Background: Although OPAT is widely accepted practice for adults in the USA, the safety of OPAT in very old patients has not been examined before.
Methods: The Cleveland Clinic OPAT Registry was screened to identify patients aged 90 and above discharged from hospital on OPAT. Control subjects (those aged 89 years and younger) were selected from the OPAT registry, matched to study subjects on sex, year of admission, OPAT site, vascular access, infection category, and antibiotic group. ED visits, readmissions, and deaths, for nonagenarians and controls, were described as competing outcomes. Patients were only included once. Events up to 90 days following initiation of OPAT were considered. OPAT-related ED visits, and separately OPAT-related readmissions, were compared across the two groups in sub-distribution proportional hazards competing risks regression models. Adverse drug events were compared using logistic regression.

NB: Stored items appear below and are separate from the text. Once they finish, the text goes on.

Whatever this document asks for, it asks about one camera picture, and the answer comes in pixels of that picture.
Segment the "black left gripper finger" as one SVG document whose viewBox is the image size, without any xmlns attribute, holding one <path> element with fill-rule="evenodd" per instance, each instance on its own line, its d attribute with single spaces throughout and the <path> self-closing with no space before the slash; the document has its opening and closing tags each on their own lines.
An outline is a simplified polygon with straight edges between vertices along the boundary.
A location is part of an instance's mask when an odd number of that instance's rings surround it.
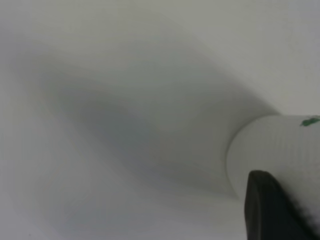
<svg viewBox="0 0 320 240">
<path fill-rule="evenodd" d="M 318 240 L 280 183 L 269 172 L 248 174 L 244 201 L 248 240 Z"/>
</svg>

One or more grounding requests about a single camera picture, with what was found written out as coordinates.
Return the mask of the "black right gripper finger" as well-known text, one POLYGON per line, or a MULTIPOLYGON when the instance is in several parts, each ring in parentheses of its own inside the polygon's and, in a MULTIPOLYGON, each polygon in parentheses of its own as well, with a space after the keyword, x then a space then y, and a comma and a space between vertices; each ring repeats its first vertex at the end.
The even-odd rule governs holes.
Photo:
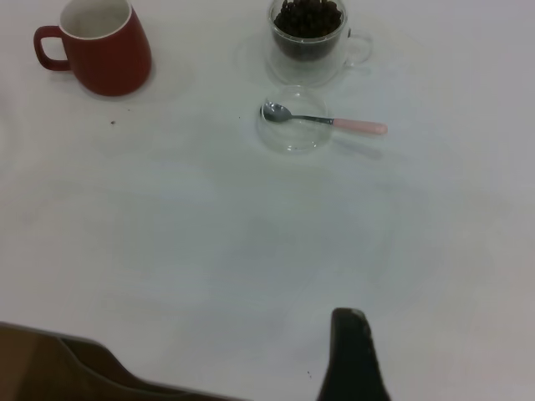
POLYGON ((330 327, 329 364, 318 399, 390 401, 364 313, 338 307, 330 327))

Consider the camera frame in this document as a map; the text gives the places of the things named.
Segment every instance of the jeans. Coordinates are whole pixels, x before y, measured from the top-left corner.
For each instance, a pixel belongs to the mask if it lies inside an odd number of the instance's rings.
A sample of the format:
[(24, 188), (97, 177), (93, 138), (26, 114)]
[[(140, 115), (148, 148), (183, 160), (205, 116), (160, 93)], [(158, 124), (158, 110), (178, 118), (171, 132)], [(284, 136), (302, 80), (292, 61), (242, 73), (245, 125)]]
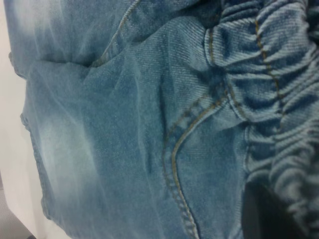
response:
[(254, 181), (319, 236), (318, 1), (4, 1), (70, 237), (241, 239)]

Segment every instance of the white surface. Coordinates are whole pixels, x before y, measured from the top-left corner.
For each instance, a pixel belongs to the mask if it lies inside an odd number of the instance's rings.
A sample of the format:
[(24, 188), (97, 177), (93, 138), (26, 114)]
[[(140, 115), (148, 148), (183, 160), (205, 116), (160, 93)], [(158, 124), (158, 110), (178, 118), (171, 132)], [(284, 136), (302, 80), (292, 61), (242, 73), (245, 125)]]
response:
[(30, 235), (31, 233), (7, 207), (4, 192), (0, 189), (0, 238), (26, 239)]
[(0, 172), (6, 201), (37, 239), (69, 239), (42, 212), (42, 190), (31, 140), (20, 121), (25, 81), (14, 73), (9, 53), (4, 5), (0, 0)]

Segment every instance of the denim fabric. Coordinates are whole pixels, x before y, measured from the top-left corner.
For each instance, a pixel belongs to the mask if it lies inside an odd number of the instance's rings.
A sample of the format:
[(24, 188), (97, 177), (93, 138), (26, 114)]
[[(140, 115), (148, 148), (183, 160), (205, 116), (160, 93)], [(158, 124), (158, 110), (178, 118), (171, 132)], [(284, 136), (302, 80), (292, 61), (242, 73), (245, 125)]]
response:
[(241, 239), (256, 181), (319, 237), (318, 6), (5, 0), (44, 214), (74, 239)]

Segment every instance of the double stitching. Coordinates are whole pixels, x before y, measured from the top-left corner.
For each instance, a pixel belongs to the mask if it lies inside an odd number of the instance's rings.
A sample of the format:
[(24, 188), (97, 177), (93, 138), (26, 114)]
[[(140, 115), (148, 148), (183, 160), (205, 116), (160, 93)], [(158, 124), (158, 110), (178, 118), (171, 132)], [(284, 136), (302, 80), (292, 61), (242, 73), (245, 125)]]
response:
[[(219, 84), (217, 87), (215, 87), (214, 90), (217, 90), (218, 88), (222, 87), (222, 83)], [(170, 180), (168, 178), (168, 175), (167, 175), (167, 171), (166, 171), (166, 166), (165, 166), (165, 158), (164, 158), (164, 155), (165, 155), (165, 150), (166, 150), (166, 147), (167, 147), (167, 143), (168, 143), (168, 140), (169, 140), (169, 137), (170, 135), (175, 131), (177, 125), (186, 117), (190, 114), (191, 110), (193, 107), (195, 107), (197, 104), (199, 104), (199, 102), (205, 98), (207, 98), (209, 96), (209, 94), (204, 94), (202, 95), (200, 98), (198, 98), (184, 113), (183, 115), (176, 121), (176, 123), (172, 126), (171, 130), (169, 130), (167, 136), (165, 137), (165, 140), (164, 140), (164, 145), (163, 145), (163, 151), (162, 151), (162, 166), (163, 166), (163, 173), (164, 173), (164, 177), (165, 177), (165, 181), (166, 181), (166, 184), (168, 185), (168, 188), (170, 189), (172, 195), (173, 195), (173, 198), (175, 199), (178, 207), (179, 207), (179, 210), (181, 213), (183, 213), (184, 211), (184, 208), (186, 210), (186, 214), (187, 214), (187, 217), (188, 217), (188, 220), (190, 221), (191, 223), (191, 226), (192, 226), (192, 233), (193, 235), (191, 235), (188, 231), (188, 235), (193, 238), (195, 237), (196, 239), (199, 238), (198, 234), (197, 234), (197, 230), (196, 230), (196, 225), (195, 225), (195, 222), (191, 216), (191, 212), (190, 212), (190, 209), (187, 205), (187, 202), (184, 198), (184, 195), (181, 191), (181, 187), (180, 187), (180, 183), (179, 183), (179, 180), (178, 180), (178, 174), (177, 174), (177, 166), (176, 166), (176, 154), (178, 152), (178, 149), (180, 147), (180, 145), (182, 144), (182, 142), (184, 141), (184, 139), (187, 137), (188, 133), (195, 127), (195, 125), (212, 109), (216, 108), (217, 106), (221, 105), (221, 103), (226, 99), (226, 96), (227, 96), (227, 91), (225, 90), (224, 92), (224, 96), (221, 97), (218, 101), (212, 103), (207, 109), (205, 109), (194, 121), (193, 123), (188, 127), (188, 129), (182, 134), (182, 136), (180, 137), (180, 139), (177, 141), (177, 143), (175, 144), (174, 146), (174, 149), (173, 149), (173, 152), (171, 154), (171, 162), (172, 162), (172, 171), (173, 171), (173, 178), (174, 178), (174, 183), (177, 187), (177, 190), (178, 190), (178, 194), (179, 194), (179, 197), (181, 198), (182, 200), (182, 205), (179, 203), (179, 200), (178, 200), (178, 195), (176, 195), (172, 189), (172, 186), (171, 186), (171, 183), (170, 183)]]
[[(210, 55), (210, 60), (212, 63), (214, 63), (214, 52), (213, 52), (213, 29), (210, 29), (209, 31), (209, 55)], [(244, 118), (247, 119), (243, 109), (240, 107), (240, 104), (236, 101), (235, 93), (233, 91), (232, 86), (227, 83), (229, 91), (230, 91), (230, 96), (234, 102), (235, 108), (238, 110), (239, 114)]]
[(105, 51), (103, 52), (102, 56), (95, 61), (94, 65), (101, 65), (103, 63), (103, 58), (105, 57), (105, 55), (107, 54), (109, 48), (111, 47), (111, 45), (113, 44), (113, 41), (115, 40), (115, 38), (117, 37), (117, 35), (120, 33), (120, 30), (122, 29), (122, 27), (124, 26), (124, 23), (127, 21), (128, 17), (131, 15), (132, 11), (137, 7), (137, 5), (140, 3), (141, 0), (135, 0), (134, 3), (132, 3), (132, 5), (127, 9), (127, 11), (125, 12), (125, 14), (123, 15), (119, 27), (116, 30), (115, 34), (112, 36), (111, 41), (109, 43), (109, 45), (106, 47)]
[(266, 68), (267, 68), (267, 73), (269, 76), (271, 76), (271, 78), (274, 80), (275, 82), (275, 87), (276, 87), (276, 93), (277, 93), (277, 98), (279, 100), (279, 111), (280, 111), (280, 114), (281, 114), (281, 119), (280, 119), (280, 122), (279, 122), (279, 128), (278, 128), (278, 131), (277, 133), (279, 133), (282, 129), (282, 119), (283, 117), (285, 116), (285, 113), (283, 111), (283, 102), (282, 102), (282, 99), (283, 99), (283, 96), (280, 94), (280, 91), (279, 91), (279, 80), (277, 79), (277, 77), (272, 73), (272, 68), (271, 68), (271, 65), (269, 63), (266, 62), (266, 58), (267, 58), (267, 53), (264, 49), (264, 46), (263, 44), (261, 43), (261, 37), (260, 35), (258, 34), (258, 31), (259, 31), (259, 24), (258, 24), (258, 21), (255, 20), (255, 25), (256, 25), (256, 37), (257, 37), (257, 45), (258, 47), (260, 48), (260, 51), (261, 51), (261, 54), (262, 54), (262, 57), (263, 57), (263, 63), (266, 65)]

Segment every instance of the orange stitching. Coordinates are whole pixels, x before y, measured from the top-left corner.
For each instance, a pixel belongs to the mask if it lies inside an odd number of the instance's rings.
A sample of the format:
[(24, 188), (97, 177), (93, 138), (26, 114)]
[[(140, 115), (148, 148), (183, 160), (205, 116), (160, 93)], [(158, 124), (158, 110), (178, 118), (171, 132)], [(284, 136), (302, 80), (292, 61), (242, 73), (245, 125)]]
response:
[(120, 25), (118, 27), (118, 29), (116, 30), (115, 34), (112, 36), (111, 41), (109, 43), (109, 45), (106, 47), (105, 51), (103, 52), (102, 56), (97, 60), (97, 62), (102, 61), (101, 58), (107, 53), (107, 51), (109, 50), (109, 48), (111, 47), (111, 44), (113, 43), (113, 41), (115, 40), (115, 38), (117, 37), (117, 35), (120, 33), (120, 30), (122, 29), (122, 27), (124, 26), (124, 23), (126, 22), (126, 20), (128, 19), (129, 15), (132, 13), (132, 11), (137, 7), (137, 5), (140, 3), (141, 0), (136, 0), (125, 12), (122, 20), (120, 21)]
[(245, 115), (243, 109), (240, 107), (239, 103), (236, 101), (236, 96), (235, 96), (235, 93), (234, 93), (234, 91), (233, 91), (232, 86), (231, 86), (229, 83), (228, 83), (227, 85), (228, 85), (228, 88), (229, 88), (229, 90), (230, 90), (230, 96), (231, 96), (231, 98), (233, 99), (233, 102), (235, 103), (236, 109), (239, 111), (239, 113), (241, 114), (241, 116), (242, 116), (243, 118), (247, 119), (247, 117), (246, 117), (246, 115)]
[(209, 53), (210, 53), (210, 60), (214, 63), (214, 56), (213, 56), (213, 32), (212, 29), (209, 33)]
[(178, 175), (177, 175), (177, 166), (176, 166), (176, 154), (177, 151), (181, 145), (181, 143), (184, 141), (184, 139), (186, 138), (186, 136), (188, 135), (188, 133), (194, 128), (194, 126), (212, 109), (216, 108), (217, 106), (219, 106), (224, 100), (225, 100), (225, 96), (222, 97), (219, 101), (217, 101), (216, 103), (212, 103), (206, 110), (204, 110), (195, 120), (194, 122), (189, 126), (189, 128), (183, 133), (183, 135), (179, 138), (179, 140), (177, 141), (174, 150), (172, 152), (171, 155), (171, 161), (172, 161), (172, 170), (173, 170), (173, 177), (174, 177), (174, 181), (175, 184), (178, 188), (178, 193), (179, 196), (181, 197), (183, 203), (184, 203), (184, 207), (186, 208), (187, 214), (188, 214), (188, 218), (192, 223), (192, 227), (193, 227), (193, 232), (195, 234), (195, 223), (191, 220), (191, 214), (190, 214), (190, 210), (189, 207), (187, 205), (187, 202), (184, 198), (184, 195), (181, 191), (181, 187), (179, 184), (179, 180), (178, 180)]
[(283, 105), (282, 98), (283, 97), (282, 97), (282, 95), (279, 92), (279, 81), (278, 81), (277, 77), (272, 73), (271, 65), (266, 62), (267, 53), (266, 53), (266, 51), (264, 49), (263, 44), (261, 43), (261, 37), (260, 37), (260, 35), (258, 35), (259, 24), (258, 24), (257, 20), (255, 20), (255, 24), (256, 24), (257, 45), (258, 45), (258, 47), (261, 50), (261, 53), (262, 53), (262, 56), (263, 56), (263, 62), (266, 65), (266, 68), (267, 68), (267, 73), (268, 73), (268, 75), (271, 76), (271, 78), (273, 78), (273, 80), (275, 82), (275, 86), (276, 86), (276, 92), (277, 92), (277, 97), (278, 97), (279, 104), (280, 104), (280, 113), (281, 113), (281, 119), (280, 119), (280, 122), (279, 122), (279, 129), (278, 129), (278, 131), (280, 131), (282, 129), (282, 119), (285, 116), (285, 113), (284, 113), (284, 111), (282, 109), (282, 105)]
[[(218, 88), (222, 87), (223, 84), (220, 83), (218, 86), (216, 86), (213, 91), (216, 91)], [(166, 172), (166, 166), (165, 166), (165, 159), (164, 159), (164, 154), (165, 154), (165, 150), (166, 150), (166, 146), (167, 146), (167, 143), (168, 143), (168, 139), (169, 139), (169, 136), (174, 132), (175, 128), (177, 127), (177, 125), (191, 112), (192, 108), (197, 105), (201, 100), (205, 99), (206, 97), (208, 97), (209, 94), (206, 93), (204, 95), (202, 95), (201, 97), (199, 97), (195, 102), (193, 102), (191, 104), (191, 106), (182, 114), (182, 116), (174, 123), (174, 125), (171, 127), (171, 129), (168, 131), (166, 137), (165, 137), (165, 140), (164, 140), (164, 144), (163, 144), (163, 150), (162, 150), (162, 155), (161, 155), (161, 160), (162, 160), (162, 166), (163, 166), (163, 174), (164, 174), (164, 178), (165, 178), (165, 182), (166, 184), (168, 185), (169, 187), (169, 190), (170, 192), (172, 193), (173, 195), (173, 198), (175, 199), (175, 201), (177, 202), (177, 205), (178, 205), (178, 208), (179, 210), (182, 212), (183, 211), (183, 208), (180, 206), (180, 204), (178, 203), (178, 199), (170, 185), (170, 181), (168, 179), (168, 175), (167, 175), (167, 172)], [(193, 226), (193, 232), (194, 232), (194, 235), (196, 235), (195, 233), (195, 225), (194, 225), (194, 222), (192, 222), (191, 220), (191, 217), (190, 217), (190, 214), (188, 214), (188, 218), (189, 220), (191, 221), (192, 223), (192, 226)]]

Results: 30 nonagenarians and 87 control subjects were identified for patients discharged on OPAT between 2013-01-01 and 2014-05-21. Mean (SD) of age for nonagenarians and controls were 92 (3) and 61 (16), respectively, and 67 (57%) were males. Cardiovascular and osteoarticular infections accounted for more than 50% of infections treated in each group, and the majority of patients received their OPAT in skilled nursing facilities. The cumulative incidences of OPAT-related ED visits and readmissions for nonagenarians and control patients, with death and non-OPAT related readmissions accounted for as competing events, are shown in the figure. Compared to matched patients below 90 years of age, nonagenarians were not at increased risk of OPAT-related ED visits (HR 1.32, 95% CI 0.55-3.18, P 0.54), OPAT-related readmissions (HR 1.2, 95% CI 0.23-6.19, P 0.83), or adverse drug events from OPAT medications (OR 1.22, 95% CI 0.28-8.55, P 0.81).
Conclusion: OPAT can be accomplished in nonagenarians as safely as in younger patients.